DIRECTIONS FOR THIS TASK:
The result should be every line that contains the word "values", taken from the material.

STUDY MATERIAL:
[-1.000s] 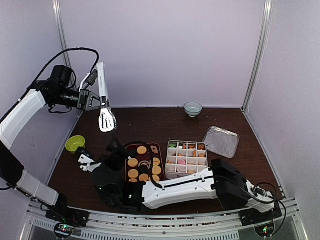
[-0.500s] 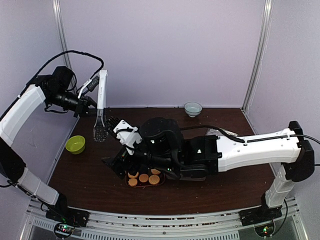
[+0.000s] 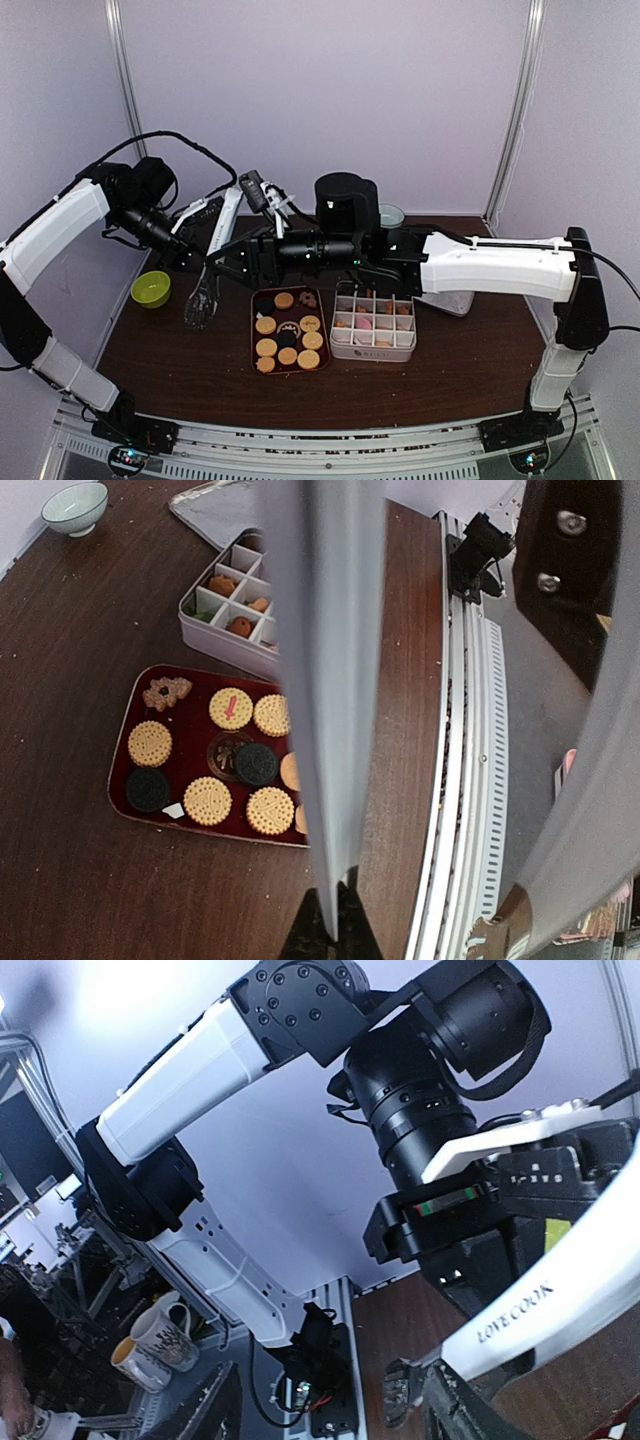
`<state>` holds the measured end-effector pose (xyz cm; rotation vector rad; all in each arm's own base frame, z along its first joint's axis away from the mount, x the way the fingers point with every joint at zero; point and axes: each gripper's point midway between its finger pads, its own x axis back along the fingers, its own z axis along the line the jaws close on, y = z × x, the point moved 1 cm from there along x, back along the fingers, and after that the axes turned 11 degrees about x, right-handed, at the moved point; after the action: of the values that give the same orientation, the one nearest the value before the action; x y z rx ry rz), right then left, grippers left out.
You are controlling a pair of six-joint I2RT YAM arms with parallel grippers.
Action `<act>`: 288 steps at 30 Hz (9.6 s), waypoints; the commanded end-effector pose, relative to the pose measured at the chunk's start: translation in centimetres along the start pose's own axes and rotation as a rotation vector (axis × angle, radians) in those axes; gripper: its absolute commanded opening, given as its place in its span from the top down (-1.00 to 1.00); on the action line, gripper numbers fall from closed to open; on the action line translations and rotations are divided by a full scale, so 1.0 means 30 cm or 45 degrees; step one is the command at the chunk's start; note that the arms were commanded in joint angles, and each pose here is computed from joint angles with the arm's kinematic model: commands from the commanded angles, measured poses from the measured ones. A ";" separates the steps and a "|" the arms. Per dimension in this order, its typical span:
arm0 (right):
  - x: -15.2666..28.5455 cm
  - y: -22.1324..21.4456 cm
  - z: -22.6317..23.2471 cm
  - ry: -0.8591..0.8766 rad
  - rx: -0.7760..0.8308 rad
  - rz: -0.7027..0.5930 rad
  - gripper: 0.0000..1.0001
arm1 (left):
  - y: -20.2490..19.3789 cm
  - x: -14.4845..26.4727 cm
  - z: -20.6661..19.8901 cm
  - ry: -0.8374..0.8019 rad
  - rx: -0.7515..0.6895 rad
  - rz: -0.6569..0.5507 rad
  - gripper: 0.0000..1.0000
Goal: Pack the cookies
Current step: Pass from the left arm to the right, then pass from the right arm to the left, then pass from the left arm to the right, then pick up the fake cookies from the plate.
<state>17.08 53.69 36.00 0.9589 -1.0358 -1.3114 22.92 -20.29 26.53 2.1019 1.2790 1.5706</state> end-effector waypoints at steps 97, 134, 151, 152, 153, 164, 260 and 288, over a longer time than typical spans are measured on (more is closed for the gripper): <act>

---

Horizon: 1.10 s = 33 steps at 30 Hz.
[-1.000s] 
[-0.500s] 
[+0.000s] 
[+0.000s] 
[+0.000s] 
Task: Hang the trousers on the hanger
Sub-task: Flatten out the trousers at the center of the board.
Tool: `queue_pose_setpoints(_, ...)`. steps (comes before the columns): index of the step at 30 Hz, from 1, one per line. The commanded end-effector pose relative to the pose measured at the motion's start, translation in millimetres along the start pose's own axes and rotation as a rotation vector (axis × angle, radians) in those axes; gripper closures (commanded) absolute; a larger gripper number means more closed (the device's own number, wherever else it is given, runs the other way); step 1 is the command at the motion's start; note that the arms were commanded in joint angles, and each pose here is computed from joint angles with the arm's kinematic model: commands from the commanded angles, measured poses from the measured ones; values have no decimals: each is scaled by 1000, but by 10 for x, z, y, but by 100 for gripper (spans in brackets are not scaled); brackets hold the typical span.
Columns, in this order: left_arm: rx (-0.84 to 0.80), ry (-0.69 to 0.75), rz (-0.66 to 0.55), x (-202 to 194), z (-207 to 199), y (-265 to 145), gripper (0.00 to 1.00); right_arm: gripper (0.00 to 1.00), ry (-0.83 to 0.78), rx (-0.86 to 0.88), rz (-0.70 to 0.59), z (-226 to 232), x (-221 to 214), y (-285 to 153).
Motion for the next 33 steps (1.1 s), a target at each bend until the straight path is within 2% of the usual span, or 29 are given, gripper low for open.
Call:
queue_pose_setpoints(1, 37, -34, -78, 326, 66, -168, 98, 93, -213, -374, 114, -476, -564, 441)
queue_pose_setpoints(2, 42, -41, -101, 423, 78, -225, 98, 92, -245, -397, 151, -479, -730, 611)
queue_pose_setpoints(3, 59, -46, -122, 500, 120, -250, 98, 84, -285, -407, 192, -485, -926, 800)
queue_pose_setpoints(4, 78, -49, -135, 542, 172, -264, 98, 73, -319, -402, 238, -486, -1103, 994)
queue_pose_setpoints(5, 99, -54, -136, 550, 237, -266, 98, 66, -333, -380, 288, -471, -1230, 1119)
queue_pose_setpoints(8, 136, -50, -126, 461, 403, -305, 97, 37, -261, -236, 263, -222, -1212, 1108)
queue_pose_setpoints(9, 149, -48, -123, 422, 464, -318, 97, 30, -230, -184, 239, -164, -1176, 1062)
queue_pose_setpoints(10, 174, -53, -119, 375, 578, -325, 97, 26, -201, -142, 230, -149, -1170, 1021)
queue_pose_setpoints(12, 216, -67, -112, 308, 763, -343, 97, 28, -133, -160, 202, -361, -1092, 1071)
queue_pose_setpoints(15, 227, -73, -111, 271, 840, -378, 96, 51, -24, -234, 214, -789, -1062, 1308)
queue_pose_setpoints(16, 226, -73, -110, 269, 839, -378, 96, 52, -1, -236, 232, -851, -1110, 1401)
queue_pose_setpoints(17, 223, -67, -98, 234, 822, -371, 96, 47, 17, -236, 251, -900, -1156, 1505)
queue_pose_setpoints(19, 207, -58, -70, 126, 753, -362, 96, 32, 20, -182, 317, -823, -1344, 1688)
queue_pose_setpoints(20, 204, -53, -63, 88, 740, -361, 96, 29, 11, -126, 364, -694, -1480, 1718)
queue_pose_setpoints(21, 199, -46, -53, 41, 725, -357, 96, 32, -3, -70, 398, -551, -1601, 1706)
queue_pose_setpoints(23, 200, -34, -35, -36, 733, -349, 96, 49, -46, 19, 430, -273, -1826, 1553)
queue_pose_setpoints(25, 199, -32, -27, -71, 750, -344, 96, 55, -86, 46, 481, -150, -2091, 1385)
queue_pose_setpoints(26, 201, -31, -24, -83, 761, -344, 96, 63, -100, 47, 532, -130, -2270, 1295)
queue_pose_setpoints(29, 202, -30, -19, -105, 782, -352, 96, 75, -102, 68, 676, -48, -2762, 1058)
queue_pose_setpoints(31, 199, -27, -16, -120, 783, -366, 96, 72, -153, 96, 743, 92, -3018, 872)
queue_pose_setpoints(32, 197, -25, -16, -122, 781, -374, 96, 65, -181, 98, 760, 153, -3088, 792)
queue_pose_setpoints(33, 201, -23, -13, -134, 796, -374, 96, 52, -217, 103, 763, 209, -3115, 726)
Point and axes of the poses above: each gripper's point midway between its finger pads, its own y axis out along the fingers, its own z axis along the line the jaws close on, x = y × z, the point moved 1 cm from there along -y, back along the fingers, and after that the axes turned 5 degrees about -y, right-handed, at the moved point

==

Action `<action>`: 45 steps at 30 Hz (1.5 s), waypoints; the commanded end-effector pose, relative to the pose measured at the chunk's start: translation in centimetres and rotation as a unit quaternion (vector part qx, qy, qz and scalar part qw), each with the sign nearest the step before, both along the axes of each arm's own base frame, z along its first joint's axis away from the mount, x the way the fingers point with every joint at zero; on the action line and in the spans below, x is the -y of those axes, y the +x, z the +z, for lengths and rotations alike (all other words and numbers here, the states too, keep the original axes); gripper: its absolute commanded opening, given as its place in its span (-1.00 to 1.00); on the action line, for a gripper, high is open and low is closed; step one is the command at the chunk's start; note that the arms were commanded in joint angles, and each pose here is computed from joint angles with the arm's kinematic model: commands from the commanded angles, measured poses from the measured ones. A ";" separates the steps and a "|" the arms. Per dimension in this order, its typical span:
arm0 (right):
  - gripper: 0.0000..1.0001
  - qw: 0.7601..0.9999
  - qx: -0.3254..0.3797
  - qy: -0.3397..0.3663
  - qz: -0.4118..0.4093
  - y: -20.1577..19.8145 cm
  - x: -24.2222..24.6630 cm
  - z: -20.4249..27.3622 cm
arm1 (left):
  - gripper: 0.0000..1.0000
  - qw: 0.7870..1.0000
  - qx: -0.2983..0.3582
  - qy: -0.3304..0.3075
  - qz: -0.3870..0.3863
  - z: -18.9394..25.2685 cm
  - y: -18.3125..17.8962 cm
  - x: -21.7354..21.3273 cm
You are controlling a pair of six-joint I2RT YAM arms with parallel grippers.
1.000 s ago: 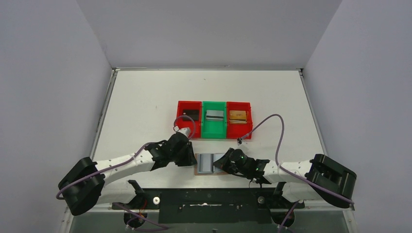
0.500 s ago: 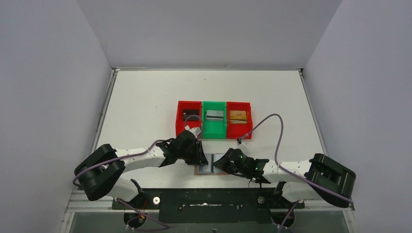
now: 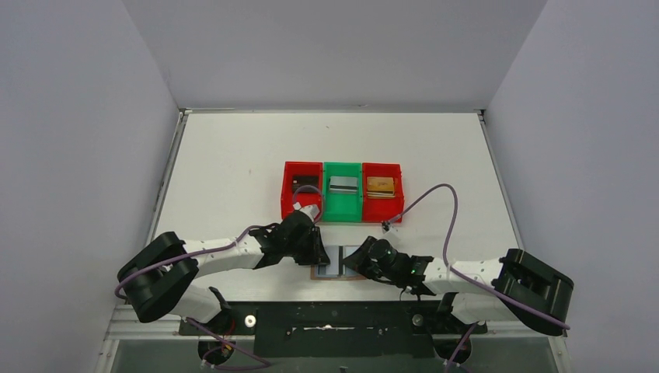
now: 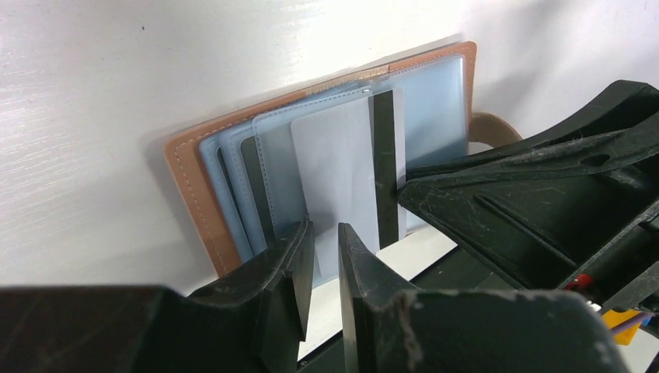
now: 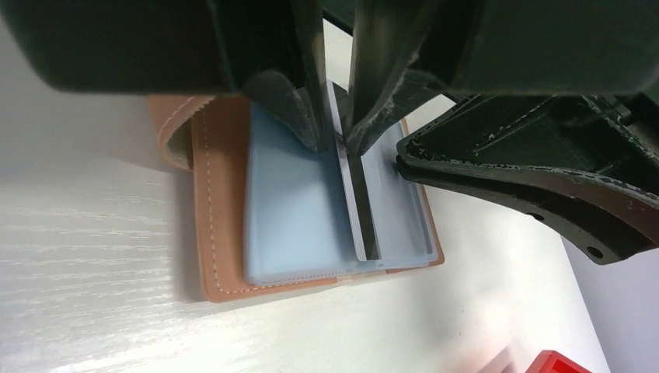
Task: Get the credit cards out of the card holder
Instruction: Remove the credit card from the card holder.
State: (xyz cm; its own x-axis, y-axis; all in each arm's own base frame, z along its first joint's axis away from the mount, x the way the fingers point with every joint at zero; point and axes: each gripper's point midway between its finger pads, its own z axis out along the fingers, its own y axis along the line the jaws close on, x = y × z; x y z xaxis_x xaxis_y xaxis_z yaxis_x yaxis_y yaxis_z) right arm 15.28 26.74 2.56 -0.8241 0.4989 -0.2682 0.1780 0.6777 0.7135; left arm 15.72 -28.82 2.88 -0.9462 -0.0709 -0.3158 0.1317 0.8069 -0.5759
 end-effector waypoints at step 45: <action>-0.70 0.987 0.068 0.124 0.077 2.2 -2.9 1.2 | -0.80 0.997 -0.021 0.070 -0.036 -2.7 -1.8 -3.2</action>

EXERCISE ANSWER:
`<state>` holds the measured end-effector pose (xyz cm; rotation vector rad; all in each arm's own base frame, z along its first joint's axis away from the mount, x the way the fingers point with every joint at zero; point and axes: each gripper's point midway between its finger pads, its own x axis back along the fingers, its own z axis along the line the jaws close on, y = z × x, the point moved 1 cm from there along x, back along the fingers, and after that the axes turned 11 degrees about x, right-handed, at the moved point; after the action: of the values that give the same orientation, the one nearest the value before the action; x y z rx ry rz), right then left, grippers left out.
Tool: `queue_pose_setpoints(_, ...)`. steps (comes before the columns): index of the step at 30 Hz, from 1, one per line. The commanded end-effector pose relative to the pose measured at the motion's start, translation in millimetres along the start pose's own axes and rotation as a rotation vector (axis × angle, radians) in those axes; gripper closures (commanded) absolute; a larger gripper number means more closed (the device's own number, wherever else it is given, runs the other way); step 1 is the command at the motion's start; note that the arms were commanded in joint angles, and each pose here is computed from joint angles with the arm's kinematic model: commands from the commanded angles, measured poses from the measured ones; values have no decimals: each is scaled by 1000, but by 10 for x, z, y, but by 100 for gripper (spans in brackets are not scaled); brackets hold the typical span.

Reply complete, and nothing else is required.